(Exercise goal):
Given the material below, return only the lines starting at the line with "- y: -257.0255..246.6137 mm" and ending at the line with "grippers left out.", exactly as they appear.

(Data records):
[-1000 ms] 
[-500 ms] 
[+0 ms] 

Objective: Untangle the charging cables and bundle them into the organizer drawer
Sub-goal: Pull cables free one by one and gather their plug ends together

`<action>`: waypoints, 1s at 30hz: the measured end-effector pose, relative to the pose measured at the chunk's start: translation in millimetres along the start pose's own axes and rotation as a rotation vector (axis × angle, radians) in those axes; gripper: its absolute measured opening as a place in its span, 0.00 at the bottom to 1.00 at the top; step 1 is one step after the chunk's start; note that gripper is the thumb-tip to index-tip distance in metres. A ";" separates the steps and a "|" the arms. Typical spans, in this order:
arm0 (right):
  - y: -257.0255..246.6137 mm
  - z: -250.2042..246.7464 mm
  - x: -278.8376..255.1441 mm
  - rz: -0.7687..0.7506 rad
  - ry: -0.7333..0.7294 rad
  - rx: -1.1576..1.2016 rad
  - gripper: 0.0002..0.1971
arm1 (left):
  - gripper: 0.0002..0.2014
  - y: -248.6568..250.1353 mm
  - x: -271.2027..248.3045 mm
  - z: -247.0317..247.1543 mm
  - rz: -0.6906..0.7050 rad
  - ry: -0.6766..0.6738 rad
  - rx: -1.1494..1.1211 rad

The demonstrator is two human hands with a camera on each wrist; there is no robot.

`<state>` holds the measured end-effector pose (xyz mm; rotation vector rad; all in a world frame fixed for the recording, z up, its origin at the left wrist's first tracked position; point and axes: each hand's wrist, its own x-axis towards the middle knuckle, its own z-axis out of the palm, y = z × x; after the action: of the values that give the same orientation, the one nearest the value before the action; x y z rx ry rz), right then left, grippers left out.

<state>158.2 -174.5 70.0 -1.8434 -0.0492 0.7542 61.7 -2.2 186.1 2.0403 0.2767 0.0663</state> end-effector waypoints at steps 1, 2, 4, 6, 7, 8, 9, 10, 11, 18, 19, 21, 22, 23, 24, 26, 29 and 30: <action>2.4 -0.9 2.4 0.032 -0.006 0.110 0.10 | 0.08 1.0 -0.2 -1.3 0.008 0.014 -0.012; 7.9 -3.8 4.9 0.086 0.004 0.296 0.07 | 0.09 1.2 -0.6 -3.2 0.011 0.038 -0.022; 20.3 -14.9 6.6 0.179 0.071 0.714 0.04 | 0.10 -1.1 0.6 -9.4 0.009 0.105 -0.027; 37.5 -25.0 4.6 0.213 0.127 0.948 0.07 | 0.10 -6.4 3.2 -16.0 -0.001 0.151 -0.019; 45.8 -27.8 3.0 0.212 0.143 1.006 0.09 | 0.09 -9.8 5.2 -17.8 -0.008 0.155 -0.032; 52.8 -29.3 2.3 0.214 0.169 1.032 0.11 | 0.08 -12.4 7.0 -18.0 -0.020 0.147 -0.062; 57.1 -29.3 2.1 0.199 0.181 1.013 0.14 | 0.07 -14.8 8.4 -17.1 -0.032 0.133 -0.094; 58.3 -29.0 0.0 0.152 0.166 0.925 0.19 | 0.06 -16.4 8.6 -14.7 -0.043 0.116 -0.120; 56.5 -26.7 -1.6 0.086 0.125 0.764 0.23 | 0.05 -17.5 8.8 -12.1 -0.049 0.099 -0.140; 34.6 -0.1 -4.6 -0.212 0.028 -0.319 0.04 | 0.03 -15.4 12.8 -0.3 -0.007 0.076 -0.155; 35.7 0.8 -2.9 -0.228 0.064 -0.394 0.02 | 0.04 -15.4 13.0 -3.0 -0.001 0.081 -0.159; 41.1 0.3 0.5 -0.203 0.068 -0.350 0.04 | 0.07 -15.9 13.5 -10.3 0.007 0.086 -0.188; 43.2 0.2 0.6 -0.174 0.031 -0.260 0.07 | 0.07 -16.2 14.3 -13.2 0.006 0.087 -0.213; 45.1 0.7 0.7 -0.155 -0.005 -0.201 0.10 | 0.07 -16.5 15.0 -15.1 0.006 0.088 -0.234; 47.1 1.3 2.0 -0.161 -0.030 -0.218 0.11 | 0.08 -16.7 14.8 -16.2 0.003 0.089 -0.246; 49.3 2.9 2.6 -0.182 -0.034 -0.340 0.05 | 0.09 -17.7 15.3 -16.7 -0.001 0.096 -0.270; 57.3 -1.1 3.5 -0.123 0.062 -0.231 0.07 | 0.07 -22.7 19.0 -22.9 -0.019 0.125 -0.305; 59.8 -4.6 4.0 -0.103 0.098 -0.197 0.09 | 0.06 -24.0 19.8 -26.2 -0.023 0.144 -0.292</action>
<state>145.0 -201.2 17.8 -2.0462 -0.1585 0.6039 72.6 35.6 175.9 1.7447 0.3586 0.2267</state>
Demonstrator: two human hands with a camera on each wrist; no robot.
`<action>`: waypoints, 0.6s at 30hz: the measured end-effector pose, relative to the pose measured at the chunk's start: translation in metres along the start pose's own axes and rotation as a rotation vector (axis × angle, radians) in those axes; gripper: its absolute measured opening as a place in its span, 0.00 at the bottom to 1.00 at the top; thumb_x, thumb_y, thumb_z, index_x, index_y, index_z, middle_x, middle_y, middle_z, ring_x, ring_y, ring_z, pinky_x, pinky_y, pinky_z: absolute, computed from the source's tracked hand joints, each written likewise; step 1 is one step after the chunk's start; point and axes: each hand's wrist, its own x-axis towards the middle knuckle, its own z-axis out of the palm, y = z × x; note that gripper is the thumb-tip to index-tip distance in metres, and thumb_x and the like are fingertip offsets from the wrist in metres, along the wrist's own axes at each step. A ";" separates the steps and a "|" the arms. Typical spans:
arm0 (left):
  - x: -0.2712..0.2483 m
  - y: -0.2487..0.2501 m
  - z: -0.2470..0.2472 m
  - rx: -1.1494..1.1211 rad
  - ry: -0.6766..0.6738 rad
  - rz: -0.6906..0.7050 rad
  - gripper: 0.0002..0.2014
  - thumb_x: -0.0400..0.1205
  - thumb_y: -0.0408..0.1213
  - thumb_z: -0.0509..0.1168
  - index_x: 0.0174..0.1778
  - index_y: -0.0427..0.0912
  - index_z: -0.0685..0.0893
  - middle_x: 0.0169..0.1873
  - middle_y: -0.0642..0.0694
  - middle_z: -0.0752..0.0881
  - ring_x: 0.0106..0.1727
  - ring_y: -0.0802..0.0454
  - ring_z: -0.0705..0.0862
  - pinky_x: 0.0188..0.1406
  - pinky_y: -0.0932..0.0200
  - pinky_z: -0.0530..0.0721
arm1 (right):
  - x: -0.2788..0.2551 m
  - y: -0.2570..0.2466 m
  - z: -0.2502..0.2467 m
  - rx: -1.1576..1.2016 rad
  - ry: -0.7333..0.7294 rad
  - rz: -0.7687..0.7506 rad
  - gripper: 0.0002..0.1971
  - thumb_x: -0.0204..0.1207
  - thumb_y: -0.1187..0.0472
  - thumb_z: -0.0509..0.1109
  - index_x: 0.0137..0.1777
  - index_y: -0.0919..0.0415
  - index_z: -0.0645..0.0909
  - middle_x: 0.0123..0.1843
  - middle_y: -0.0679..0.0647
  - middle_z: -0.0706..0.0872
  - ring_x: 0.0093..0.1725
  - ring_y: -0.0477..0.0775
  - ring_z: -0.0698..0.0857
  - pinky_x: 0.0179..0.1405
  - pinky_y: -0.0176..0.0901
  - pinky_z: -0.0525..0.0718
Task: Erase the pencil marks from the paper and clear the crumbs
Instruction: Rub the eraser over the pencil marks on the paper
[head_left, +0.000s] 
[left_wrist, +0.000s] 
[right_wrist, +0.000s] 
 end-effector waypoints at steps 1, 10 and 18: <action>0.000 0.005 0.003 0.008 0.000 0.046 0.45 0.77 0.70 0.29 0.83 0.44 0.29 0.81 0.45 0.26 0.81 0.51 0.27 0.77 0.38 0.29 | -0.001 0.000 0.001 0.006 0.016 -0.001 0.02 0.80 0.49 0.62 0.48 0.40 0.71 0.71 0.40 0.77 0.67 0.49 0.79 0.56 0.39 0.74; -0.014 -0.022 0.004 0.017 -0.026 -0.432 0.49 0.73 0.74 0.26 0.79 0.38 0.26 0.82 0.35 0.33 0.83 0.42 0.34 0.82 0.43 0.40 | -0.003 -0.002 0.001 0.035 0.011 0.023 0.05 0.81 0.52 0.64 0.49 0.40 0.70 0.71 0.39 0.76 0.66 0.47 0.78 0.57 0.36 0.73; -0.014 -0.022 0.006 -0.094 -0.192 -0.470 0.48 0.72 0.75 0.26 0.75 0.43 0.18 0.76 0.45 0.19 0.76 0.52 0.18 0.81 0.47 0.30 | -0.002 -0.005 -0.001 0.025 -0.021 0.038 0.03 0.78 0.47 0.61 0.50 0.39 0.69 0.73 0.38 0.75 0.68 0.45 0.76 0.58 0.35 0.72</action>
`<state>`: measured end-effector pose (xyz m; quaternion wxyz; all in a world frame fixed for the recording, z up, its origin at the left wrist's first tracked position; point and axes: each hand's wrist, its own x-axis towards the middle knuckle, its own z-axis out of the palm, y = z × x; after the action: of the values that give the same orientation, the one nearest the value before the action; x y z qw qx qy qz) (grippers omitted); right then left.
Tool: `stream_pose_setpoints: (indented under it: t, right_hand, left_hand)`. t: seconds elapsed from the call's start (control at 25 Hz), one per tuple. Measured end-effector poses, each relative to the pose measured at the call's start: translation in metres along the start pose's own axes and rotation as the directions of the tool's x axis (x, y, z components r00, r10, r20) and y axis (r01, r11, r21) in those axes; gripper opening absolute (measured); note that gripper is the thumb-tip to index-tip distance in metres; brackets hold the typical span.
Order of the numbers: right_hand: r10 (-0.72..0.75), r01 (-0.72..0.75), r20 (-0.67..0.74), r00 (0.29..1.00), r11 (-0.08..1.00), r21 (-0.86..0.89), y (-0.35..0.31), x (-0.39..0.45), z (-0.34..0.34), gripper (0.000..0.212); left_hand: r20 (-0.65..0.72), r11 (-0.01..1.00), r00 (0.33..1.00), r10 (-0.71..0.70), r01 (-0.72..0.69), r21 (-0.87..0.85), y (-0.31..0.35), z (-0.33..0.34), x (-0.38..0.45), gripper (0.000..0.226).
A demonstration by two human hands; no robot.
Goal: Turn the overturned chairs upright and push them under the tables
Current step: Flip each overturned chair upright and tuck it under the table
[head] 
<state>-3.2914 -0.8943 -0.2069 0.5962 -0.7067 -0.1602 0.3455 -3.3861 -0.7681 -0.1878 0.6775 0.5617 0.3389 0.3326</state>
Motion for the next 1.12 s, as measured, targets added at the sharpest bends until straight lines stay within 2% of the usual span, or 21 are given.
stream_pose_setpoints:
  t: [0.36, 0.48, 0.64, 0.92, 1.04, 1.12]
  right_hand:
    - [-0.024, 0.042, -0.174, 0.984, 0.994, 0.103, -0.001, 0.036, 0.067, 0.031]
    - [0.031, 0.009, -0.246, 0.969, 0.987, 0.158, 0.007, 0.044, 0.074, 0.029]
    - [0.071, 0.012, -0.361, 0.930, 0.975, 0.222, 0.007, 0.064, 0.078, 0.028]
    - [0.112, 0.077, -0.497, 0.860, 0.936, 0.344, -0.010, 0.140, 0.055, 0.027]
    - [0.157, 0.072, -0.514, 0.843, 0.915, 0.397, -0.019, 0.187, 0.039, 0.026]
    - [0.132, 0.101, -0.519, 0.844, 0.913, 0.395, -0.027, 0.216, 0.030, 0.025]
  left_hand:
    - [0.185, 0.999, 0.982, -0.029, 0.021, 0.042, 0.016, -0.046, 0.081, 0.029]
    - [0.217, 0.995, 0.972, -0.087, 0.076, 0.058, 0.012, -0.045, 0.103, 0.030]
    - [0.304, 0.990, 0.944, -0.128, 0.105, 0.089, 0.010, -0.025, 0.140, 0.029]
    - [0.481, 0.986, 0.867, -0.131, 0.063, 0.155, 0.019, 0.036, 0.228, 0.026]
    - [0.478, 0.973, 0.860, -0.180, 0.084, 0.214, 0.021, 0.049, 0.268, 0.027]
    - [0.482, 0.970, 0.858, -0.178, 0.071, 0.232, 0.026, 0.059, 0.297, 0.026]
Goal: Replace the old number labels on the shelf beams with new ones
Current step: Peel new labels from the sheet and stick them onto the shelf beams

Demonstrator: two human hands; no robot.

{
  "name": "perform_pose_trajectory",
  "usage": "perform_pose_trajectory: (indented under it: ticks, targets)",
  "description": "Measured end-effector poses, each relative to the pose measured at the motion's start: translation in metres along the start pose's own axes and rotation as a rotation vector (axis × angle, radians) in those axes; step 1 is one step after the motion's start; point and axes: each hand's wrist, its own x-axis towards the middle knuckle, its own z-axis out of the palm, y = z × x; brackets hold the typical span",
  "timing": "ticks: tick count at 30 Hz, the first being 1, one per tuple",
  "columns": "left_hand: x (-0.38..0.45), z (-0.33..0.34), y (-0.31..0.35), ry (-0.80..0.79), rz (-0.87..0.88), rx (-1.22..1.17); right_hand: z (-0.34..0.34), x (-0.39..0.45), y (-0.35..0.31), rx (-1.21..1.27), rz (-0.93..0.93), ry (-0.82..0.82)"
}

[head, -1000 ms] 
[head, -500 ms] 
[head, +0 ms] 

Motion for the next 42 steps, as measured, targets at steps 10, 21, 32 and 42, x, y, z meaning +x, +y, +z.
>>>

(Exercise result):
  - y: -257.0255..246.6137 mm
  - z: -250.2042..246.7464 mm
  - x: -278.8376..255.1441 mm
  - rz: -0.7687..0.7506 rad
  - ry: -0.7333..0.7294 rad
  - rx: -1.1576..1.2016 rad
  - gripper: 0.0002..0.1971
arm1 (left):
  - gripper: 0.0002..0.2014
  - y: -248.6568..250.1353 mm
  - x: -271.2027..248.3045 mm
  - z: -247.0317..247.1543 mm
  - rz: -0.6906..0.7050 rad
  - ry: -0.6766..0.6738 rad
  - rx: -1.1494..1.1211 rad

The demonstrator is two human hands with a camera on each wrist; there is no robot.

`<state>` holds the measured end-effector pose (xyz mm; rotation vector rad; all in a world frame fixed for the recording, z up, its origin at the left wrist's first tracked position; point and axes: each hand's wrist, its own x-axis towards the middle knuckle, its own z-axis out of the palm, y = z × x; after the action: of the values that give the same orientation, the one nearest the value before the action; x y z rx ry rz), right then left, grippers left out.

Nothing further is needed for this exercise.